*** Begin section ***
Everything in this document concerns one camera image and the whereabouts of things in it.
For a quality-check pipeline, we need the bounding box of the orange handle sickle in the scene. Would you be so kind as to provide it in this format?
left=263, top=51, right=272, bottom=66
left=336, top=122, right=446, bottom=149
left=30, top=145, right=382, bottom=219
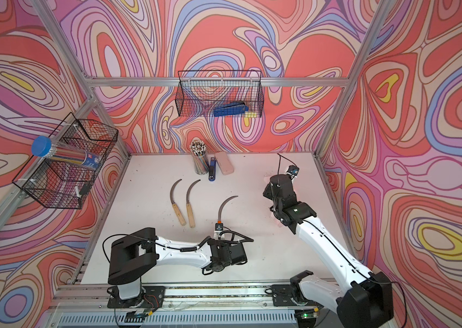
left=214, top=195, right=239, bottom=239

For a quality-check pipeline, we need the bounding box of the wooden handle sickle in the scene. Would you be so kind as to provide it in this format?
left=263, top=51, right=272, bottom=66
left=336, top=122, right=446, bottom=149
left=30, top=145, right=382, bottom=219
left=170, top=179, right=187, bottom=226
left=186, top=179, right=200, bottom=228

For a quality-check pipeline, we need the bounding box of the pink terry rag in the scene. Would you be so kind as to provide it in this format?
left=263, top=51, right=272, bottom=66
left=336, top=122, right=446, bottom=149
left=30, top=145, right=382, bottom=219
left=269, top=206, right=284, bottom=227

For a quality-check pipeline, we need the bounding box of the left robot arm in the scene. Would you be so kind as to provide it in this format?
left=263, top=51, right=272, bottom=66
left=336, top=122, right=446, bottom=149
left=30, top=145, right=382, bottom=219
left=105, top=224, right=254, bottom=302

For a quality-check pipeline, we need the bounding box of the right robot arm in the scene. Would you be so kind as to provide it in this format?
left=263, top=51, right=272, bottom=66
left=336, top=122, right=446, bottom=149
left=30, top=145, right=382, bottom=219
left=263, top=174, right=394, bottom=327

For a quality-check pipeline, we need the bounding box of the pink rectangular box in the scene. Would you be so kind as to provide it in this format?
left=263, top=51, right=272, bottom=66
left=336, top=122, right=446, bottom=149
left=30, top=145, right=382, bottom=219
left=215, top=152, right=235, bottom=176

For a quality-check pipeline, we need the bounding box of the blue stapler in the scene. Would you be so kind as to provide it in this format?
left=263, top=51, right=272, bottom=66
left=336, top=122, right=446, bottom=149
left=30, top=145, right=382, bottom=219
left=209, top=157, right=217, bottom=182

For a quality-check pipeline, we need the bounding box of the yellow item in basket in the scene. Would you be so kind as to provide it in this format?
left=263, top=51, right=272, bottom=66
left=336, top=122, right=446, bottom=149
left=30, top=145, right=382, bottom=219
left=243, top=112, right=258, bottom=118

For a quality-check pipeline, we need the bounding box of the cup of coloured pencils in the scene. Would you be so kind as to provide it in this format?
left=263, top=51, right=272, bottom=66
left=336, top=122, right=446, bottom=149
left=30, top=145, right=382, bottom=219
left=189, top=139, right=209, bottom=175

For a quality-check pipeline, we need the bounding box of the blue tool in basket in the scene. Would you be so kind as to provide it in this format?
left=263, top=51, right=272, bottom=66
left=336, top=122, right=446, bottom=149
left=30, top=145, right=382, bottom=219
left=213, top=102, right=249, bottom=117

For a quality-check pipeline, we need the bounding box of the blue cap pencil tube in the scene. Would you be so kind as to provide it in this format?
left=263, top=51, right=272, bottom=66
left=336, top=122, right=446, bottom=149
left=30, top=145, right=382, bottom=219
left=31, top=136, right=101, bottom=170

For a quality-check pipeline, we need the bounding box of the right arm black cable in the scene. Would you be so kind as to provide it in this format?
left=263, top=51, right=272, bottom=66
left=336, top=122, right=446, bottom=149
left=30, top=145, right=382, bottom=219
left=277, top=153, right=408, bottom=328

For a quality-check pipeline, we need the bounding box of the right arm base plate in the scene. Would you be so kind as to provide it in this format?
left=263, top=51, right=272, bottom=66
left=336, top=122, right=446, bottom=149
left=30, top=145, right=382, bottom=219
left=271, top=282, right=329, bottom=308

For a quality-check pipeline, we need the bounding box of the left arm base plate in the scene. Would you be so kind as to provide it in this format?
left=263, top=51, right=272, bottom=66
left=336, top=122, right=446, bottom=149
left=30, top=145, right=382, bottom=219
left=108, top=286, right=165, bottom=310

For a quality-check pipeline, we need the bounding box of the black wire basket back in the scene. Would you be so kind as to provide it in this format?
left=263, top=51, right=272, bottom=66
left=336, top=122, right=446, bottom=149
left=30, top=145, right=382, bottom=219
left=175, top=69, right=265, bottom=118

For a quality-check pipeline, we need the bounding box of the aluminium front rail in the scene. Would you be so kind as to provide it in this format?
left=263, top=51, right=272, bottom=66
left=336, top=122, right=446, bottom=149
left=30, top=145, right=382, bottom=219
left=50, top=282, right=387, bottom=306
*** End section ***
Show each line of the listing that holds the string "base".

For a quality-check pipeline, we need the bounding box of the right arm base plate in the scene. Would you be so kind as to provide it in this format?
For a quality-check pipeline, we need the bounding box of the left arm base plate in the scene. Would you be so kind as to provide it in this format?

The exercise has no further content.